Avoiding overfitting in an evolving market

This is a methodological note on how we approach in sample and out of sample testing.  Avoiding overfitting is of course paramount to building robust quantitative models.  Reserving some portion of one’s historical data for validation of one’s models is a great way to know whether you’ve overfit; if out of sample performance is comparable to in sample performance, you have some evidence that your modeling was less subject to data mining (in the perjorative sense of the term).  Slicing data by time is probably the most common way to do this, with the initial say 60-75% of the dates in the sample used for training (in sample) and the most recent 25-40% of dates used for validation (out of sample).

A difficulty of this approach is that markets evolve over time.  If you build a model which works great through several years ago, it may not reflect the increasing crowdedness of a trade, or changes in market microstructure or the macroeconomic environment, for example.  To address this problem we’ve devised a “striped” approach for our model building which alternates in sample and out of sample dates for some portion of the history, as follows:

Note that for the 2005-2016 period, 60% of the dates are in sample, with a contiguous block at the beginning and alternating months towards the end.  The last two years are reserved as fully out of sample.  You’ll also notice that in the striped 2010-2014 period the particular in sample months change each year: in even years (2010, 2012, 2014), odd months (Jan/Mar/May/Jul/Sep/Nov) are in sample; and in odd years, even months are in sample.  This helps to avoid seasonal bias in our results if, for example our returns are all coming from earnings season.

The benefit here is that we’re able to look at relatively recent data without burning all of the out of sample data through that relatively recent date.  The cost is that one must be very careful to not let out of sample data “bleed” into in sample periods which come afterwards.  In particular, we completely throw away data on anything we’re trying to predict (for example, returns) from the out of sample data prior to doing any modeling.

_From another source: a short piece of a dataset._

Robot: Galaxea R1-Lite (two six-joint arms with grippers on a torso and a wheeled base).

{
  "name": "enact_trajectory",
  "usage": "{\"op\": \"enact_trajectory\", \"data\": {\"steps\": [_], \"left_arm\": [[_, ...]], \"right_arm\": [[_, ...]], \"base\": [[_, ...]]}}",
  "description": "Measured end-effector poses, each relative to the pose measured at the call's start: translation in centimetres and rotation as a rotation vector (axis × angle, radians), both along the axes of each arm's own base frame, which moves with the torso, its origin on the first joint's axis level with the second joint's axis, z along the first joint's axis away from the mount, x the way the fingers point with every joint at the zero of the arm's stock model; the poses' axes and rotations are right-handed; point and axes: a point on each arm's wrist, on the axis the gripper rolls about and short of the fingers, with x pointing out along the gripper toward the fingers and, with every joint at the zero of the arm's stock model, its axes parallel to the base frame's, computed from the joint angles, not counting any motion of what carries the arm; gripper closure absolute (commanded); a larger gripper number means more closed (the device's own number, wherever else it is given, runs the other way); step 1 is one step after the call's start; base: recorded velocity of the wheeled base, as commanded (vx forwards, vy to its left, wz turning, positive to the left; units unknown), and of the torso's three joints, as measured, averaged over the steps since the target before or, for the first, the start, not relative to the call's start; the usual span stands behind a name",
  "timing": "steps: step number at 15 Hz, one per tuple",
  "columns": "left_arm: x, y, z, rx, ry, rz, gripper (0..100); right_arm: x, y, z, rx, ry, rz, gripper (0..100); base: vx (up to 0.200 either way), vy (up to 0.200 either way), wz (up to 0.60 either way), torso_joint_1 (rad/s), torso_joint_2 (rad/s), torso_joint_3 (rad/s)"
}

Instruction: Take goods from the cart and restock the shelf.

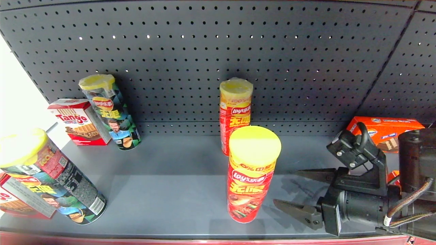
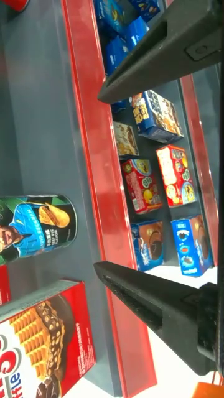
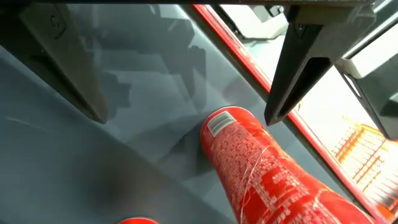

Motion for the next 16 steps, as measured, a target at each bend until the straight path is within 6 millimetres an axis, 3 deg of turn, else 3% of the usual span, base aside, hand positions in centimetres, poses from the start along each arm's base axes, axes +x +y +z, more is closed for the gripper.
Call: {"op": "enact_trajectory", "data": {"steps": [16], "left_arm": [[0.0, 0.0, 0.0, -0.001, 0.001, 0.000, 0]], "right_arm": [[2.1, 1.8, -0.2, -0.027, -0.004, 0.006, 0]], "base": [[0.000, 0.000, 0.00, 0.000, 0.00, 0.000]]}}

This is just one of several techniques we use to enhance our model construction technique, some of which I touched on in an article series last year on best practices in quant research.  The result is that we should see out of sample performance which is broadly comparable with, and roughly contemporaneous with, in sample performance, as we saw for our recently released CAM1 model:

It’s comforting to see that the degradation in cumulative returns when going out of sample is modest.  Good in sample selection is a very useful item in a quant’s toolbox and deserves careful consideration.